A non-rotating controllable stabilizer 92"" is used in conjunction
with the compliant sub to provide eccentric offset of the sub 66'
in the borehole 46. Strain sensor pair 562a and 562b are mounted
parallel to the axis on the indexed high side and low side (180);
respectively, of the compliant sub and measure the two surface
axial tensional strains. In the same manner, strain sensor pair
564a and 564b, mounted at 45 degrees to the axis, measure the
rotary torques. The distance 566 between the compliant sub 66' and
the bit 30', L.sub.b, is a design parameter. The total force on the
bit is measured and specified with three variables: 1) the force
along the axis of the bit 568, F.sub.w, 2) the shear (perpendicular
to axis) force on the bit 570, F.sub.s, and 3) the angle of the
shear force 570, TFO.sub.B, in its high-right plane shown in FIG.

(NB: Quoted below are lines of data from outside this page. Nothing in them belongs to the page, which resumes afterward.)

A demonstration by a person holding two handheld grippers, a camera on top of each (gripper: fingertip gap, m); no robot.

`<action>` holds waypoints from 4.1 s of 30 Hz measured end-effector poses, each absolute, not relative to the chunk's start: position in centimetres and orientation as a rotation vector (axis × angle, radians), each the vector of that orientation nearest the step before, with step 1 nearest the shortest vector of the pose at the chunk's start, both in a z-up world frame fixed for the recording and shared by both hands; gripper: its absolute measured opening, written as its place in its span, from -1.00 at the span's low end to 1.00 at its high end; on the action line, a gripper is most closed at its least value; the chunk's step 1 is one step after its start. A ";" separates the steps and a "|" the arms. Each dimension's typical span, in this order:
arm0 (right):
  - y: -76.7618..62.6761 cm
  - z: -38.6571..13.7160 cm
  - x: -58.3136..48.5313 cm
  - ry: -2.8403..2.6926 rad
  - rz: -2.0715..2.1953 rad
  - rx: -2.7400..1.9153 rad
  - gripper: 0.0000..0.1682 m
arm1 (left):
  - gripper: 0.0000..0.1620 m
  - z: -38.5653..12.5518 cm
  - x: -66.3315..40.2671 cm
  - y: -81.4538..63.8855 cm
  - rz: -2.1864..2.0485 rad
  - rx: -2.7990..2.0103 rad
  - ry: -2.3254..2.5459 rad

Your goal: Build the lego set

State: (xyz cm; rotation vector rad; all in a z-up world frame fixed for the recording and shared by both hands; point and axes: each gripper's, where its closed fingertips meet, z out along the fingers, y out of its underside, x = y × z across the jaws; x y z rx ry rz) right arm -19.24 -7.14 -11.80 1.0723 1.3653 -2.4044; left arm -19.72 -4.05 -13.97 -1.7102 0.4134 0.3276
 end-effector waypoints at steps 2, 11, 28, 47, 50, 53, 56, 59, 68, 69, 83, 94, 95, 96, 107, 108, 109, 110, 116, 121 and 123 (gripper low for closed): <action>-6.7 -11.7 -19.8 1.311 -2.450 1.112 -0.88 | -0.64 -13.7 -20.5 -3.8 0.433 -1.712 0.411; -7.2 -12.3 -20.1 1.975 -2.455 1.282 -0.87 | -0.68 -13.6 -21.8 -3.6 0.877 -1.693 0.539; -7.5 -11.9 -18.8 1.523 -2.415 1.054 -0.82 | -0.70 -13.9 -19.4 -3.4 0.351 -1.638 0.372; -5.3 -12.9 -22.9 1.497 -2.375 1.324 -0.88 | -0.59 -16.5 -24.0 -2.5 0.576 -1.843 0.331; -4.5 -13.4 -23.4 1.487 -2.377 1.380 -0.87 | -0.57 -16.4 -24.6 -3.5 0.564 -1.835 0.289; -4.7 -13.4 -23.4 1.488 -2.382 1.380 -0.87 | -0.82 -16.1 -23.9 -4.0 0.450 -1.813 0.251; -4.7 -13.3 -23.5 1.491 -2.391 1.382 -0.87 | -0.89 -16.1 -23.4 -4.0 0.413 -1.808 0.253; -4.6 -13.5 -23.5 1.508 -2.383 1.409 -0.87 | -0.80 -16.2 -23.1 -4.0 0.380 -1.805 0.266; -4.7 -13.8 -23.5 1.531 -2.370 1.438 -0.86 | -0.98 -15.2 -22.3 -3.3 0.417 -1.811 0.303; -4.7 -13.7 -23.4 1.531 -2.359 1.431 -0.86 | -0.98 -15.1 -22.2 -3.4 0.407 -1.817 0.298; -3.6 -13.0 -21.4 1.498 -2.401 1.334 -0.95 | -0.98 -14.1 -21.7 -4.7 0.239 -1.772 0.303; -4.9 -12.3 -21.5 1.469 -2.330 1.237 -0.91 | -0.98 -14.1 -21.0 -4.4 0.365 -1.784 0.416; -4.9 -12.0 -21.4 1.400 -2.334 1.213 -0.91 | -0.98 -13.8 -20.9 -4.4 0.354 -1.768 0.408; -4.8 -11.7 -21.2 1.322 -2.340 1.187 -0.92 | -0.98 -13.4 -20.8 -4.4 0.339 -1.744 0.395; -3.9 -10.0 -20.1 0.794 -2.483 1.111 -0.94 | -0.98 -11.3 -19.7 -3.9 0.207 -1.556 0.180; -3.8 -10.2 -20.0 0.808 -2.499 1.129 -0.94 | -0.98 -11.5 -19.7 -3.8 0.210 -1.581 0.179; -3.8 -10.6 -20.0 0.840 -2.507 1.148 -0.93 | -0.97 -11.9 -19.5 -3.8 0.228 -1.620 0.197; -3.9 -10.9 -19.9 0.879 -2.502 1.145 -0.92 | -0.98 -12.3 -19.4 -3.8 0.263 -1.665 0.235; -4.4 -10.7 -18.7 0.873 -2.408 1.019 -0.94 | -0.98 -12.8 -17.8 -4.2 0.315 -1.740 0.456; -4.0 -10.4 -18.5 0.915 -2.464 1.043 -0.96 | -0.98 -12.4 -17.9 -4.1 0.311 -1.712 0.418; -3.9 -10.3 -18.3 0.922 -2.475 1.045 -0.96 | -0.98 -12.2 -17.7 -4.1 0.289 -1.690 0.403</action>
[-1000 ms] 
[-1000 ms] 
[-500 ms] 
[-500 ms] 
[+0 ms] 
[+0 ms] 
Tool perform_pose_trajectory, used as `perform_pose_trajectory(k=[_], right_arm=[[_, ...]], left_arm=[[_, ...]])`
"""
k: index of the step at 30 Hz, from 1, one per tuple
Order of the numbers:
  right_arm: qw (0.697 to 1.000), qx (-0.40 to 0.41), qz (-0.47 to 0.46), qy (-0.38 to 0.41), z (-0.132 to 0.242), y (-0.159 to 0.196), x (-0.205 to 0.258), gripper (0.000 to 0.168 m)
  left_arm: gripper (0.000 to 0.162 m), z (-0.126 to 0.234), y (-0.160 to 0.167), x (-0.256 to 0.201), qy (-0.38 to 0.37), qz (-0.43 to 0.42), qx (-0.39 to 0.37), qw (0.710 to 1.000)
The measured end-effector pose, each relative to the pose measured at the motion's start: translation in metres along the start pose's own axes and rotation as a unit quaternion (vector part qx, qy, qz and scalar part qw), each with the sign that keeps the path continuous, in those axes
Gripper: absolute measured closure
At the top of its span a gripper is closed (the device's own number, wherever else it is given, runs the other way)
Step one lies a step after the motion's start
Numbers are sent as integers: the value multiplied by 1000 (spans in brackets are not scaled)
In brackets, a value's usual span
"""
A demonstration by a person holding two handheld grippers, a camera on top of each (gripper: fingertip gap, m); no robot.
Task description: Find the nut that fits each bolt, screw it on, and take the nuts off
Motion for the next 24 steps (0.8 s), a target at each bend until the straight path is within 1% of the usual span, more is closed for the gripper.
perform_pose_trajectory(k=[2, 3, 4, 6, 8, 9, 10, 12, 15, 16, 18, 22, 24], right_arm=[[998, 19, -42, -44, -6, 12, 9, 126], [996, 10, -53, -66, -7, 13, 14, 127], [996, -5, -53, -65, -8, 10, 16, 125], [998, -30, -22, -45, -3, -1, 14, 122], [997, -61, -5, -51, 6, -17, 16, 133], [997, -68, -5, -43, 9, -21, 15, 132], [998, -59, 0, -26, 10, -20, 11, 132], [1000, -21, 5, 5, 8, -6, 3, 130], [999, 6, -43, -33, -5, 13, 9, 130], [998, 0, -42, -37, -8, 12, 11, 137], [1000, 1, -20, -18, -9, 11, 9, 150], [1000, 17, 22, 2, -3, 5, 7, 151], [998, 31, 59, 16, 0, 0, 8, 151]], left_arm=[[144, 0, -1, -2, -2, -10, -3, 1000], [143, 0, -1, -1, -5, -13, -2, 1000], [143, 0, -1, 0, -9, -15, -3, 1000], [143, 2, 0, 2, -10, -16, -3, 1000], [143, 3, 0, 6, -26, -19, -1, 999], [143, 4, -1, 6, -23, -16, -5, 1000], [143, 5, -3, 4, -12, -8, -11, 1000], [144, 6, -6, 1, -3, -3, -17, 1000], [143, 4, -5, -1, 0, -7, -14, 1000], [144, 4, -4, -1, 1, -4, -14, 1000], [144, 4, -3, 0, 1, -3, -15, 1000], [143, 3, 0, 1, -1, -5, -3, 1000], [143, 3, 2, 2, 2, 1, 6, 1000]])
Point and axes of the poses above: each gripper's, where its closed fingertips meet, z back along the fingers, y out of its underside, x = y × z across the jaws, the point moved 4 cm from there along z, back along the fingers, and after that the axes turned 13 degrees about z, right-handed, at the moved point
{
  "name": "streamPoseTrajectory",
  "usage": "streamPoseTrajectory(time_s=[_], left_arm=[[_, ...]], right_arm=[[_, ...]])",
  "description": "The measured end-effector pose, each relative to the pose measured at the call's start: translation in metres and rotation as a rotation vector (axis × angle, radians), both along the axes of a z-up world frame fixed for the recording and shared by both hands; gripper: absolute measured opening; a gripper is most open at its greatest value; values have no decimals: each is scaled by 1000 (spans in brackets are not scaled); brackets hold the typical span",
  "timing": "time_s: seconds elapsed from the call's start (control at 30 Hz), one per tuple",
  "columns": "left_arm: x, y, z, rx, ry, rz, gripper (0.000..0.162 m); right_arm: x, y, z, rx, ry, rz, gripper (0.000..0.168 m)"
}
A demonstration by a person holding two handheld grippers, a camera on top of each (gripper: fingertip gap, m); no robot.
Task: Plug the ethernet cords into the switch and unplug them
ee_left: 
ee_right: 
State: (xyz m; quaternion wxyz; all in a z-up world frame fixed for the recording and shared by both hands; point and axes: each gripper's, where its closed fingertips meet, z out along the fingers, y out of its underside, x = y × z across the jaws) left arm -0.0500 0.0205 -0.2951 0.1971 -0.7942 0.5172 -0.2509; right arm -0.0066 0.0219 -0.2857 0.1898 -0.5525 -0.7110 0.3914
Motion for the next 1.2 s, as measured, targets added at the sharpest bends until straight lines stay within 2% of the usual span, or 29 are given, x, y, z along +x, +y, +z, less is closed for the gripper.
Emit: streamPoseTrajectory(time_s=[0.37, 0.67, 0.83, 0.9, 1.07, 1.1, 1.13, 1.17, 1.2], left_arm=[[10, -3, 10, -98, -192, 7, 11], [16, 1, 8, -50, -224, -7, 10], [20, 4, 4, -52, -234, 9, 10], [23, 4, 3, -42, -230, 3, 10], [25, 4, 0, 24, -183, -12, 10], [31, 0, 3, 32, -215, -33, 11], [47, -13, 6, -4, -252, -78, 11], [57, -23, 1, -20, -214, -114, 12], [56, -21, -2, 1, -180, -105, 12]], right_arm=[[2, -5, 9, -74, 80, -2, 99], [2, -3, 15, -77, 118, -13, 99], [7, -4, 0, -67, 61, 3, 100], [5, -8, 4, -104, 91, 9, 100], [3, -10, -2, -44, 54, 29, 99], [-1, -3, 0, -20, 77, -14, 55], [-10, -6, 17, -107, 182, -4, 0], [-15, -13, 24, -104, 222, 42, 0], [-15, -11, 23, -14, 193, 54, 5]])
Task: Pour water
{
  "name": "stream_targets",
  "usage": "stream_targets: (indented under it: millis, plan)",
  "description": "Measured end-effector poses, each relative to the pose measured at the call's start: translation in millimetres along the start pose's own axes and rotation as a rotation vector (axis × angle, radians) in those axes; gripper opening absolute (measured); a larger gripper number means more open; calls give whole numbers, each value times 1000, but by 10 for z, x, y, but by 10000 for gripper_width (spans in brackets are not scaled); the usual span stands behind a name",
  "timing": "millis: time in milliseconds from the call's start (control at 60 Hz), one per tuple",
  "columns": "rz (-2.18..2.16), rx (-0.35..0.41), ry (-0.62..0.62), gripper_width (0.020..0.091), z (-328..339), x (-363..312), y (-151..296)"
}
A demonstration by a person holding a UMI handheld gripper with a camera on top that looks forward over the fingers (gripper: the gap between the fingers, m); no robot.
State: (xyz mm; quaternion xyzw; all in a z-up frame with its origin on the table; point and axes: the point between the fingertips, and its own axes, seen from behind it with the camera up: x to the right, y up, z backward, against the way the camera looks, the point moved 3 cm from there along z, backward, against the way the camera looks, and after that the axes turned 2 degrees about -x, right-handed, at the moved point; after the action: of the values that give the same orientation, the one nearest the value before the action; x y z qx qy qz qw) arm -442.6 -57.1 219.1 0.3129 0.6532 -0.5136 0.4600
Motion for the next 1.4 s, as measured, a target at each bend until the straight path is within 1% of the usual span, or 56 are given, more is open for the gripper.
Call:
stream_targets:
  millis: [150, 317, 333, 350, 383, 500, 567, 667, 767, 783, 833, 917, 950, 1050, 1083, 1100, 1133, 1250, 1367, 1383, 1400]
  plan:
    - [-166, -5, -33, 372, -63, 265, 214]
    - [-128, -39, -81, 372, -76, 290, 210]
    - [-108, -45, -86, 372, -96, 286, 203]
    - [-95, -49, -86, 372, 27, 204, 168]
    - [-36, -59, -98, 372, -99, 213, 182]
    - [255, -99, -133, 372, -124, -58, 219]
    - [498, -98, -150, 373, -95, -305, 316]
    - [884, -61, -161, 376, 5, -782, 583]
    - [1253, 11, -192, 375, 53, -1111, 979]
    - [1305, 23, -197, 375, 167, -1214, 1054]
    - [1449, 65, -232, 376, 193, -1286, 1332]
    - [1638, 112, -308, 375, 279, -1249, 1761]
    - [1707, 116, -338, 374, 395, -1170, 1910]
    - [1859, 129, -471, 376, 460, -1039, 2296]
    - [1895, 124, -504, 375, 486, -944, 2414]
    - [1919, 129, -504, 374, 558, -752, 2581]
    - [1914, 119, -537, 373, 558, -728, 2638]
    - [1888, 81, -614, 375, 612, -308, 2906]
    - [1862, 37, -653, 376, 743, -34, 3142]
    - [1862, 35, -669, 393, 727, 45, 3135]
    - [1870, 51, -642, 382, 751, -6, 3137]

14b, d. Recall from the description of FIG. 2 that the axis of the
bit (down) forms the ahead direction of the ahead, high, and right
coordinate system used here. FIG. 14a is in the high, ahead plane
and FIG. 14b is in the high, right plane. Looking at FIG. 14b, is
equivalent to looking directly down the axis of the drill.
The TFO Domain
Tool Face Orientation, TFO, is an industry term meaning the
clockwise angle from the high axis in the high, right plane as
illustrated in FIG. 14b by the tool face orientation 574,
TFO.sub.n-r, of the non-rotating element 92"". The TFO domain
illustrated in FIG. 14c, and used in FIG. 14d and e, is generated
in the local processor by means of timing pulse 580a transmitted
from the central processor via the bus system described in
discussion of FIG. 4, the DRD System. The timing pulse 580a is
incorporated into the local processor clock system coincident with
the high side reference indicator 580 on the rotating element 90"'
passing the high axis which is defined as TFO=0. FIG. 14c
illustrates this clock system wherein a timing pulse 580a initiates
the time scale 582 and the next revolution timing pulse 580a'
terminates the scale. The scale is converted to a TFO scale 584 by
diving it linearly from 0 to 360 degrees. This TFO domain is used
in the local processor to describe the high, right plane angles and
phase relationships.
The TFO of the non-rotating element 92"" is determined by
displaying the pulse 586a generated by the passing of the rotating
element 90"' high side reference magnet 580 by the magnetic
detector 586 mounted at its reference location in the non-rotating
element 92"". The non-rotating element 92"" TFO 574, TFO.sub.n-r,
of approximately 108 degrees is shown in both FIG. 14b and c. The
local processor has this non-rotating controlled stabilizer 92""
TFO information which is necessary to controlling the eccentric
parameters of the stabilizer previously described in conjunction
with the various types of stabilizers.
The strain sensors 562ab and 564ab are mounted on the rotating
element compliant sub 66' with the a sensors aligned with the high
side and the b sensors aligned at 180 degrees to the high side
providing a known phase relationship with the high side. The output
of tensional strain sensors 562a, mounted at high side, and 562b,
mounted at 180 degrees from high side, are shown in FIG. 14d. The
output of torque strain sensors 564a, mounted at high side, and
564b, mounted at 180 degrees from high side, are shown in FIG. 14e.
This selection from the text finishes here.